Yuxin Deng; Botian Wang; Kaining Zhang; Hao Zhang; Jiayi Ma

2026 AAAI AAAI 2026

SGPFeat: Semantic and Geometric Priors for Multi-modal Image Matching

Abstract

Abstract Multi-modal image matching is a fundamental task in multi-view and multi-modal image processing. Its key challenge lies in extracting features that remain consistent despite drastic appearance variations across modalities. However, the learning of the feature is hindered by the scarcity and the inaccurate alignment of existing multi-modal datasets.

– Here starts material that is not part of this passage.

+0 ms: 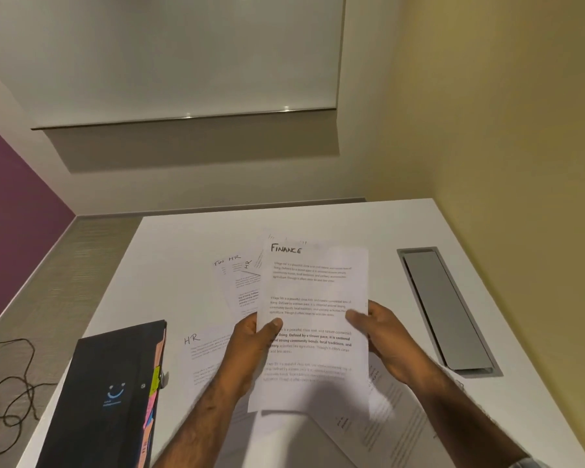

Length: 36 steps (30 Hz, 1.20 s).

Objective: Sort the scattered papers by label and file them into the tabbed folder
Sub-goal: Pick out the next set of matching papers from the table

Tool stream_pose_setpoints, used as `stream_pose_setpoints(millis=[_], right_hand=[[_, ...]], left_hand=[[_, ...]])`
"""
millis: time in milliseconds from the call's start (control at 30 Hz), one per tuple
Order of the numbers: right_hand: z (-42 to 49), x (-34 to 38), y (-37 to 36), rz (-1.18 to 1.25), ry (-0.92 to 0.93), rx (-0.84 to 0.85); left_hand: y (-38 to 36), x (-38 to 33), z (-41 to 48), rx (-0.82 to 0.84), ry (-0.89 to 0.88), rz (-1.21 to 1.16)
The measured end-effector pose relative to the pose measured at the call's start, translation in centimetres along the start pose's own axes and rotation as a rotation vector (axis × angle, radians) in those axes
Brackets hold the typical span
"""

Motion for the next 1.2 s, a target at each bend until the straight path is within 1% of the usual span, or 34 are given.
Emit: stream_pose_setpoints(millis=[133, 300, 367, 467, 567, 667, 800, 1033, 1100, 1200], right_hand=[[0.1, -1.1, -0.5, -0.199, 0.055, -0.016], [0.4, -3.2, -1.0, -0.233, 0.093, -0.167], [0.6, -4.4, -0.7, -0.278, 0.079, -0.208], [0.7, -5.7, -0.5, -0.39, 0.045, -0.153], [0.7, -6.5, -0.6, -0.469, -0.036, -0.164], [1.0, -7.1, -0.6, -0.46, -0.021, -0.225], [1.7, -7.1, -0.6, -0.431, -0.008, -0.282], [2.7, -6.1, -2.4, -0.41, 0.036, -0.253], [2.9, -5.8, -2.9, -0.402, 0.035, -0.264], [3.3, -5.8, -2.6, -0.405, 0.01, -0.305]], left_hand=[[-0.6, 1.0, -0.2, -0.053, -0.053, 0.064], [-0.3, 3.6, -0.3, -0.186, -0.087, 0.208], [0.0, 4.7, -0.3, -0.174, -0.095, 0.203], [0.7, 6.6, -0.1, -0.171, -0.077, 0.225], [1.0, 8.3, 0.2, -0.143, -0.026, 0.27], [0.8, 8.6, 0.5, -0.143, -0.036, 0.335], [0.4, 7.8, 1.5, -0.16, -0.007, 0.298], [1.9, 7.0, 3.3, -0.178, -0.001, 0.254], [3.2, 7.6, 3.8, -0.192, 0.024, 0.244], [5.9, 10.0, 5.2, -0.278, 0.153, 0.228]])
Point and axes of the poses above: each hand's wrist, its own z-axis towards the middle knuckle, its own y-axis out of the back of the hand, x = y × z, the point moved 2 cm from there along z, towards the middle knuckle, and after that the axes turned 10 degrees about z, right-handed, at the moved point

To address this, we propose a knowledge distillation framework termed SGPFeat that transfers rich prior knowledge from large-scale unimodal tasks to enhance multi-modal representation learning. Specifically, semantic priors from a vision foundation model guide the feature extractor to identify shared semantic structures across modalities, enabling better generalization under large appearance gaps. In parallel, geometric priors derived from accurately aligned visible-light datasets improve detection precision on noisy aligned multi-modal pairs. Furthermore, we introduce a Heterogeneous Feature Aggregation (HFA) module to facilitate effective distillation and feature representation. Extensive experiments demonstrate that semantic and geometric priors bring significant improvement for our SGPFeat across diverse multi-modal image matching benchmarks.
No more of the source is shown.